The vote was still too close to call on Thursday with polls showing 30 per cent of Ireland’s residents were undecided. It is unclear whether Ireland, like Greece, would consider leaving the Eurozone and opt to go it alone if there is a resounding “no” vote in the referendum.
“If there’s a club and (Ireland) want to be a part of that, well .. you join the army, you wear the boots. We would be rejecting that, and I think while that would be attractive from a national pride prospective is it a pride we can afford?” said Irish economist and Trinity University Professor Brian Lucey.
Financial markets eagerly await the outcome.
“We would expect there would be a sharp sell-off of Irish government bonds if there’s a ‘no’ vote,” Owen Callan, senior economist at Dublin-based Danske Markets told Channel 4 News.
Mr Callan is banking on a “yes”, however, noting Ireland’s reputation among market traders as the “austerity poster boy” for hitting all of its IMF deadlines and targets. He expects two-year Irish bonds at 6.25 will fall to 4 per cent as economic confidence rises.
While the German-led plan for stricter budget rules needs the approval of only 12 of the 17 euro-zone countries to be ratified, an Irish rejection would ignite an already fraught situation with problems mounting in Spain and Greece.
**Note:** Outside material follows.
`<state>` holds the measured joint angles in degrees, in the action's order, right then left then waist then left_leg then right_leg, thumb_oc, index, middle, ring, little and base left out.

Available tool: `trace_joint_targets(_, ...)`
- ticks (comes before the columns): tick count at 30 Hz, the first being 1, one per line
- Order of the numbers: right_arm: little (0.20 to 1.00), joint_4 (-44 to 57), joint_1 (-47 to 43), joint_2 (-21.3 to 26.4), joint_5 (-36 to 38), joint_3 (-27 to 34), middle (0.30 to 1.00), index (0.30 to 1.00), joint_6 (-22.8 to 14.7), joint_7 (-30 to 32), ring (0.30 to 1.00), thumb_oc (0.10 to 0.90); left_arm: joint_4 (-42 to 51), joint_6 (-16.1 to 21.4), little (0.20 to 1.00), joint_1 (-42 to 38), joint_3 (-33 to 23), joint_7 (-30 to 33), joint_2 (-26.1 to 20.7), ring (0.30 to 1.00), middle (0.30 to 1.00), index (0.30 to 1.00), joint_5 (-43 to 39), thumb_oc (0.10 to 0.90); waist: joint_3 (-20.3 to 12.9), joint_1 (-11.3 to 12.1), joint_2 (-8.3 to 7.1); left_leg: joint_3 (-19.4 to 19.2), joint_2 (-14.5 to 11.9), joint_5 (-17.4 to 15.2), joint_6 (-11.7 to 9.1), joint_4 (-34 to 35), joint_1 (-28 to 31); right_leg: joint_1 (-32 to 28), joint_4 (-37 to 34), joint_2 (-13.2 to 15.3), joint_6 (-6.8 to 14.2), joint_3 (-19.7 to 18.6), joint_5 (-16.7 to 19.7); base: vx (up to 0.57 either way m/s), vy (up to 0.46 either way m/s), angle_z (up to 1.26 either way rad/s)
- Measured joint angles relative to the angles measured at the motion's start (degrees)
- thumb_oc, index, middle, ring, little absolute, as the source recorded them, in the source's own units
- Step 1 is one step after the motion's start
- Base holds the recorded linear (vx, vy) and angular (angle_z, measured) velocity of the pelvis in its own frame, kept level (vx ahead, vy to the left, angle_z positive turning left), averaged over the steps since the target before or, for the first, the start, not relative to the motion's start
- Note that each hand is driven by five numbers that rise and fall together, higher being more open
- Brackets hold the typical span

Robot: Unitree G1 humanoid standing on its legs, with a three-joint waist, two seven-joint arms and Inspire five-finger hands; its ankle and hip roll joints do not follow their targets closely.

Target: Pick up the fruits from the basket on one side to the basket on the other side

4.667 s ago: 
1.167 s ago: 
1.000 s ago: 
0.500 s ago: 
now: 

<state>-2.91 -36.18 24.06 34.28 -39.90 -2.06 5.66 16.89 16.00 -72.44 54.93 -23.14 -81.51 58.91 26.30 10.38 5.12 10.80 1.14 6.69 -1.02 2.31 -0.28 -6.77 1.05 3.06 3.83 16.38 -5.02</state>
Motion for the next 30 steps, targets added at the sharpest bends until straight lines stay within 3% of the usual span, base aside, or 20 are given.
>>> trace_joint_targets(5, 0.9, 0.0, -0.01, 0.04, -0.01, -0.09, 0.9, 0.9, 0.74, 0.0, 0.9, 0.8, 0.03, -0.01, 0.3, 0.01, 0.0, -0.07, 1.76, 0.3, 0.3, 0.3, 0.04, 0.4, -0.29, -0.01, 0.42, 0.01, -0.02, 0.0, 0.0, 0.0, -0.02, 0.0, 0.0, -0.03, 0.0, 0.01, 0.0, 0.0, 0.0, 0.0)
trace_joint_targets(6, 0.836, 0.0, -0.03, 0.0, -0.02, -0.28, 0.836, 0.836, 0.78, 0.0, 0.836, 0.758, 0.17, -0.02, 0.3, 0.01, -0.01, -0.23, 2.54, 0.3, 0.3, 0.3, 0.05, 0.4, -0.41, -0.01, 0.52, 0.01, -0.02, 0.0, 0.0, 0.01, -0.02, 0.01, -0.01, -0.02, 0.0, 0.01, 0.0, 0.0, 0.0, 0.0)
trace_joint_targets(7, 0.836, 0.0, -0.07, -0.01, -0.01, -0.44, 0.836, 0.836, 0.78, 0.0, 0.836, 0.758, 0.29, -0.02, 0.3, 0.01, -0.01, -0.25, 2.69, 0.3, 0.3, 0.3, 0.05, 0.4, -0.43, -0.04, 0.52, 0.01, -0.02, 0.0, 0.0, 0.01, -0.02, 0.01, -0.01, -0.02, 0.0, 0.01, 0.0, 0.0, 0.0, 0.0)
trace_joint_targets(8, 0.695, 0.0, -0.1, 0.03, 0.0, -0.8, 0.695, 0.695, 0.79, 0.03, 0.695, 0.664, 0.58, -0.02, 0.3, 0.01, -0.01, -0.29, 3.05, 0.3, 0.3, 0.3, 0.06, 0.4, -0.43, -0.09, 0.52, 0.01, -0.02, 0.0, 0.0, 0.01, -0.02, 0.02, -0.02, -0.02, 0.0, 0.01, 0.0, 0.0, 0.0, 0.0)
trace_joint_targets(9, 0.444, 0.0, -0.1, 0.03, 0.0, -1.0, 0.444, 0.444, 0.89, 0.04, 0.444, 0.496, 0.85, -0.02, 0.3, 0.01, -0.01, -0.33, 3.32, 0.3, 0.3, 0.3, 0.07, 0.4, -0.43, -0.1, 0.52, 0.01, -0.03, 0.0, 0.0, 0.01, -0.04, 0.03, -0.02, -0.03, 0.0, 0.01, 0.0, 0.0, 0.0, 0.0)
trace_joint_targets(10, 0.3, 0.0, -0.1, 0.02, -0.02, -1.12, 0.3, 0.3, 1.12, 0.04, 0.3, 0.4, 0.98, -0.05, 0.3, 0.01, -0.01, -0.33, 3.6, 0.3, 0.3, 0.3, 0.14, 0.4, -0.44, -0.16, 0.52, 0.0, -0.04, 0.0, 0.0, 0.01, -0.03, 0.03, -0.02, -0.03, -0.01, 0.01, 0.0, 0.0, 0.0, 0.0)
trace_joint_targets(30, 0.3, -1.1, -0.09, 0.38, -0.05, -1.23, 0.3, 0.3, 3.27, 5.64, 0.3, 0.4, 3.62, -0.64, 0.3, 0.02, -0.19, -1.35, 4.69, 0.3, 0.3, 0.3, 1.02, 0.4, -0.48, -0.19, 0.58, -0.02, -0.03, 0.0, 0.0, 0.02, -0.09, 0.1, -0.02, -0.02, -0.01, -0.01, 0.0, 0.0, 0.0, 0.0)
Some Irish “no” campaigners reject the doom-and-gloom scenario the Irish government has painted if “yes” campaigners lose the referendum.
“A disorderly default by Ireland would be extraordinarily expensive,” Terrence McDonough, a National University of Ireland, Galway economist, said, “It is completely unthinkable that Europe would shoot itself in the foot in this way in order to discipline or make an example of the Irish electorate.”